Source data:
====================

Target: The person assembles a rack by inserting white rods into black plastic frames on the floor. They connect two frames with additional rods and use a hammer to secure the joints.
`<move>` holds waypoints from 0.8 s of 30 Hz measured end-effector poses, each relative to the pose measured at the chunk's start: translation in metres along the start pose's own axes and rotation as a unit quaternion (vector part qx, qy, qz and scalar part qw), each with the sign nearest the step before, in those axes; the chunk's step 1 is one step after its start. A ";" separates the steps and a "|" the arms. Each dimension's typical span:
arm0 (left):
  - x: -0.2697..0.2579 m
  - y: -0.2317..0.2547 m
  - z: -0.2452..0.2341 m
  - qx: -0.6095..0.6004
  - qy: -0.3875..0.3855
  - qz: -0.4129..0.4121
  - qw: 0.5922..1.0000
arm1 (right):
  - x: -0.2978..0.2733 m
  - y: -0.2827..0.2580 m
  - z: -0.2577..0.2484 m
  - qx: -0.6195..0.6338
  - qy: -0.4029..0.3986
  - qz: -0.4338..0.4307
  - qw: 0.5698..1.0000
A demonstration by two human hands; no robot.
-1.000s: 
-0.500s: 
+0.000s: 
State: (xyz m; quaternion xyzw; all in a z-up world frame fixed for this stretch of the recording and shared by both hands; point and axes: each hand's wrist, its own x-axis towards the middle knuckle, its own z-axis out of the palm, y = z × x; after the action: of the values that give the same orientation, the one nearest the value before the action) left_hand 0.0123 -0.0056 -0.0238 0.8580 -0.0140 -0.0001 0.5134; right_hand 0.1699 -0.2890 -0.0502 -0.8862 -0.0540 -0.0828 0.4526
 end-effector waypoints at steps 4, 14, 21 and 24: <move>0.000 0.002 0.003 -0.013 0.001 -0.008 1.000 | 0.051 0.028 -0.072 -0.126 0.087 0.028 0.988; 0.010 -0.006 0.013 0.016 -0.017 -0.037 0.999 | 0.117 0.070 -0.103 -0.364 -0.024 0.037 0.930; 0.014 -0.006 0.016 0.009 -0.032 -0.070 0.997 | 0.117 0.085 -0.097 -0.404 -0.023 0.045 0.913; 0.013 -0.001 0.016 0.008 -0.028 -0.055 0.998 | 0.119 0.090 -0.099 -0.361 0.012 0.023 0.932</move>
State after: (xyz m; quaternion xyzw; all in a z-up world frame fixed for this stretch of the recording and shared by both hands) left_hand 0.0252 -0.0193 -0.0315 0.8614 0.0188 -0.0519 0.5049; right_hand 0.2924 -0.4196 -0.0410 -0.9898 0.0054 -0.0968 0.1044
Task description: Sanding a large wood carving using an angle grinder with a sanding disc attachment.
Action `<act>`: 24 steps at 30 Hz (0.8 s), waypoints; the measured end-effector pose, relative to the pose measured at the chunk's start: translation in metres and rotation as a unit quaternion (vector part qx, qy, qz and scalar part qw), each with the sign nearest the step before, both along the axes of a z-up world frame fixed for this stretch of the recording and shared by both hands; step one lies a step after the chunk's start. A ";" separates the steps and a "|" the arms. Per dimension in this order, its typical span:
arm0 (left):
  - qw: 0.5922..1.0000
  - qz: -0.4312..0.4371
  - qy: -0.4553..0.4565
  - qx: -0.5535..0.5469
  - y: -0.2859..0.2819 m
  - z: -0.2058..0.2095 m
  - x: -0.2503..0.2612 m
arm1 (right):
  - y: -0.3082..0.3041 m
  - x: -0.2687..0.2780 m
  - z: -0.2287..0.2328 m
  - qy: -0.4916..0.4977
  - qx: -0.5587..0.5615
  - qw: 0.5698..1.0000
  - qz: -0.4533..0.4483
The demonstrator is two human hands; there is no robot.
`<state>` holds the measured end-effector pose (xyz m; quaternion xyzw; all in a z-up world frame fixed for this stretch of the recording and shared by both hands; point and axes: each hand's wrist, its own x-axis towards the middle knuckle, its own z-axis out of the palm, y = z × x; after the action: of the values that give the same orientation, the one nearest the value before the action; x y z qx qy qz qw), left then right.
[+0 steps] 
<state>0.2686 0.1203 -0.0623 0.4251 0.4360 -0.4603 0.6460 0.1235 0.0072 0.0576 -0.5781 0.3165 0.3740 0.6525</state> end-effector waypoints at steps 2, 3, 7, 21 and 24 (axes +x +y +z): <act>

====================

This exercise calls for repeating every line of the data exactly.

Target: The person assembles a rack by inserting white rods into black plastic frames on the floor. They connect two frames with additional rods and use a hammer to secure the joints.
`<move>` holds waypoints from 0.8 s of 30 Hz measured end-effector poses, each relative to the pose measured at the chunk's start: translation in metres along the start pose's own axes and rotation as a unit quaternion (vector part qx, qy, qz and scalar part qw), each with the sign nearest the step before, in those axes; the chunk's step 1 is one step after its start. A ";" separates the steps and a "|" the arms. Each dimension's typical span:
arm0 (left):
  - x: -0.2697..0.2579 m
  - y: -0.2317..0.2547 m
  - z: -0.2452..0.2341 m
  - qx: -0.6095..0.6004
  - qy: -0.3875..0.3855
  - qz: -0.4129..0.4121
  - qw: 0.5922..1.0000
arm1 (right):
  - x: -0.2978..0.2733 m
  - y: -0.2827..0.2580 m
  - z: -0.2577..0.2484 m
  - qx: -0.6195..0.6338
  - qy: -0.4029..0.3986
  - qz: -0.4338..0.4307
  - qw: 0.5698..1.0000
A demonstration by two human hands; no robot.
-1.000s: 
-0.500s: 
+0.000s: 
State: (xyz m; quaternion xyzw; all in a z-up world frame fixed for this stretch of the recording and shared by both hands; point and axes: each hand's wrist, its own x-axis towards the middle knuckle, its own z-axis out of the palm, y = z × x; after the action: of the values that give the same orientation, the one nearest the value before the action) left_hand 0.0123 -0.0056 -0.0238 0.8580 -0.0140 -0.0001 0.5134; right_hand 0.1699 -0.2890 -0.0502 -0.8862 -0.0540 -0.0828 0.4526
 end-effector waypoints at steps 4, 14, 21 and 24: <move>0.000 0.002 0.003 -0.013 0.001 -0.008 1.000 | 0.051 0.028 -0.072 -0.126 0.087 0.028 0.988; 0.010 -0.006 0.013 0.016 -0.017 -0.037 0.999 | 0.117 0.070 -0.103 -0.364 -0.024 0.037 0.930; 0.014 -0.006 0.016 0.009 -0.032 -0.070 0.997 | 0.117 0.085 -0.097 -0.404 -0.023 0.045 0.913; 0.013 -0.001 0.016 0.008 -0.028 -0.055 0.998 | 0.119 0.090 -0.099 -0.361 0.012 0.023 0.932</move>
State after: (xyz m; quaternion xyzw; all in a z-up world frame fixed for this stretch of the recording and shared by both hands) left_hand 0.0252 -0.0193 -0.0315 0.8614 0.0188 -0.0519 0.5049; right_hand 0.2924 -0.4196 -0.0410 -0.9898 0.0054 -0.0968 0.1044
Task description: Sanding a large wood carving using an angle grinder with a sanding disc attachment.
Action `<act>`: 24 steps at 30 Hz (0.8 s), waypoints; the measured end-effector pose, relative to the pose measured at the chunk's start: translation in metres and rotation as a unit quaternion (vector part qx, qy, qz and scalar part qw), each with the sign nearest the step before, both along the axes of a z-up world frame fixed for this stretch of the recording and shared by both hands; step one lies a step after the chunk's start. A ";" separates the steps and a "|" the arms. Per dimension in this order, its typical span:
arm0 (left):
  - qw: 0.5922..1.0000
  - qz: -0.4312..0.4371
  - qy: -0.4553..0.4565
  - qx: -0.5535..0.5469
  - y: -0.2859..0.2819 m
  - z: -0.2058..0.2095 m
  - x: -0.2503..0.2612 m
arm1 (right):
  - y: -0.3082..0.3041 m
  - x: -0.2687..0.2780 m
  - z: -0.2287..0.2328 m
  - qy: -0.4916..0.4977
  - qx: -0.5587..0.5615
  - qw: 0.5698..1.0000
  - qz: -0.4533..0.4483
The demonstrator is two human hands; there is no robot.
`<state>` holds the measured end-effector pose (xyz m; quaternion xyzw; all in a z-up world frame fixed for this stretch of the recording and shared by both hands; point and axes: each hand's wrist, its own x-axis towards the middle knuckle, its own z-axis out of the palm, y = z × x; after the action: of the values that give the same orientation, the one nearest the value before the action; x y z qx qy qz qw), left then right.
[+0 steps] 
<state>0.2686 0.1203 -0.0623 0.4251 0.4360 -0.4603 0.6460 0.1235 0.0072 0.0576 -0.5781 0.3165 0.3740 0.6525</state> end-effector waypoints at steps 2, 3, 7, 21 and 24 (axes +x +y +z): <act>

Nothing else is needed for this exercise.